Colonel T. W. Porter, when Captain in the Ngati-Porou contingent, obtained from a prisoner the following account of Te Kooti's camp discipline and habits in his Urewera and Tahora forest retreats:—

“It is Te Kooti's custom, when arising from sleep in camp, to call his followers to karakia (prayers), when the 32nd and 34th Psalms are sung, altered by Te Kooti to suit himself. After prayers, parties are ordered out to hunt food, &c. When pigs are to be found, the men are instructed to cut off the ears of the first pig caught and to offer up thanks to the Atua (God). In all cases where food is obtained thanks is given, and men going out are particularly instructed not to eat, drink, or smoke until they return to camp, lest the Atua should be offended. Should a party return unsuccessful, blame is attributed to one of them having disobeyed the orders given; for this sin the Atua has kept the food from them. The offender, if pointed out by his companions, is punished by Te Kooti, who in strong terms will sentence him to be deprived of the opportunity of hunting food by confining him to camp. Karakia (service) is held four times a day; the last is the prayer for sleep when retiring to rest, after which no one is allowed to move about, and silence is kept by all. No one dare approach Te Kooti's whare after that time. Te Kooti will often start out alone in the early morning bird-hunting with a decoy kaka parrot on his shoulder, or with a tomahawk to get honey from hollow trees. It is a practice of his to go out and reconnoitre the surrounding country, climbing to the tops of the highest ranges, not returning to the camp till evening. He professes that all his expeditions to murder or plunder are by the inspiration of his Atua, as when he was inspired at the Chathams to deliver his people from bondage. When so inspired he will often arise from his sleep and call his followers together to prayers, after which he informs them that the Atua has given something to him during his sleep, but whether food, man, or woman he cannot tell. A party is then despatched in a direction indicated by him. If a man or food is found, well and good; if a woman, she is to be brought to him. Should the party return unsuccessful the man to whom charge of the mission was given is tied up and confined in a whare for days without food or fire. Should a messenger or a man having been absent from camp some time return, no one dare hold conversation with him until he sees Te Kooti. He is led up to the chief's whare, and remains outside waiting the word page 284 to enter. It is a strict rule; no one approaches his house without permission.
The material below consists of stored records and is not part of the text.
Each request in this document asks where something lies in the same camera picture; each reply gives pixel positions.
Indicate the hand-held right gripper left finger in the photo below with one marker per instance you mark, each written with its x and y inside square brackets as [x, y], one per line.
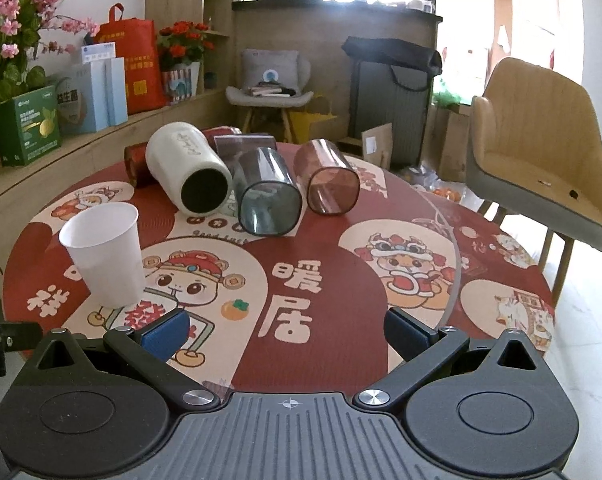
[165, 334]

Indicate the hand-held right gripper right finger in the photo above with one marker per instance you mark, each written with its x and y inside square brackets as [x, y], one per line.
[405, 332]

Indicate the white ceramic cup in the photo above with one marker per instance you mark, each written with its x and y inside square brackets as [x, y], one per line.
[181, 160]

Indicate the white plastic cup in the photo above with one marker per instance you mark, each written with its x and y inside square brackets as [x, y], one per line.
[103, 255]

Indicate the brown transparent cup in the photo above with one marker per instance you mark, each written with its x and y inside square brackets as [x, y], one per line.
[326, 165]

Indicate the blue-grey transparent cup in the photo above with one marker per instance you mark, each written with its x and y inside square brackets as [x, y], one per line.
[261, 170]

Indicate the round table with red cloth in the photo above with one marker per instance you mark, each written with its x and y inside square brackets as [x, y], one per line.
[311, 260]

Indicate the red cylinder can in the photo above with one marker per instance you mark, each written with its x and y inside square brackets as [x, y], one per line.
[137, 162]

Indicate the brown cardboard piece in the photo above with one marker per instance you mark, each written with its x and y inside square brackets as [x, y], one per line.
[377, 144]

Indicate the brown cardboard box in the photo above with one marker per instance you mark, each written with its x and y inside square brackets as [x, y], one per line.
[453, 145]

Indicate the yellow cardboard box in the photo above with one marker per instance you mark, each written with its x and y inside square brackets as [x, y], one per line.
[313, 125]

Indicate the beige upholstered chair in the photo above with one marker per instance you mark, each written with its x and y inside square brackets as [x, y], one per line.
[526, 125]

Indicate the green carton box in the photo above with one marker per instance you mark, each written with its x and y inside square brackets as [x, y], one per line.
[28, 127]

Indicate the white and blue boxes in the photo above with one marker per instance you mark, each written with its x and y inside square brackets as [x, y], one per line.
[101, 92]

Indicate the grey shell chair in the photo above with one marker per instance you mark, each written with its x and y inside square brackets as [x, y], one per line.
[261, 102]

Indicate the stack of books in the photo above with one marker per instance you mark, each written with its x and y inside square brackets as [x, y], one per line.
[271, 92]

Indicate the red tote bag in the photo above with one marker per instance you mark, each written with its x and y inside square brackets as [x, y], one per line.
[138, 65]

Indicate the red potted flowers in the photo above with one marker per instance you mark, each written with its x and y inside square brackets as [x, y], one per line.
[183, 47]

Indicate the grey cushion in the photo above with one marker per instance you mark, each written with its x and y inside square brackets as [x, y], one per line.
[273, 67]

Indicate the pink blossom branches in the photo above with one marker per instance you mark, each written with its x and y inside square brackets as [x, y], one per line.
[11, 15]

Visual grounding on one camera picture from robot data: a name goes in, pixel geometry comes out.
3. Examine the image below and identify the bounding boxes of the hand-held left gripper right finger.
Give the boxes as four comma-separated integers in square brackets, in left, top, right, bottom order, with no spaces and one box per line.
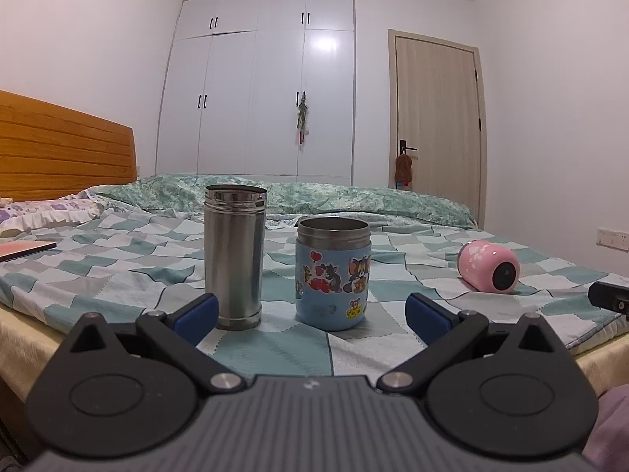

“It is Te Kooti's practice to have intercourse with his followers' wives, by telling the men to send them to him—that his Atua has said they should become enceinte. Whatever men may think of this, they seldom dare refuse, or Te Kooti will at some future time profess that his Atua has revealed to him a traitor, and will request that man's death. He is never at a loss for a pretext to dispose of any one obnoxious to him.

“When thunder is heard, his men will inquire the words of the Atua; he will then reply to the effect that the Atua tells him that there are men among them desirous of escaping to the Government, and that they will be killed. A rainbow is another favourite sign of the Atua to him, denoting many things, as it suits him. He threatens future punishment for all men escaping to the Government; however long they may live in imagined security, judgment will come for deserting the Atua. He asserts that all the Government people will be delivered into his hands, and great power given him, when all seceders will be put to the sword. When a man is put to death, a Psalm is chanted over him, and then he is led to execution. When on the march or the war-path no one is allowed to smoke or eat till the word is given by Te Kooti. All fresh converts to his Atua are rechristened by him with Scriptural names.”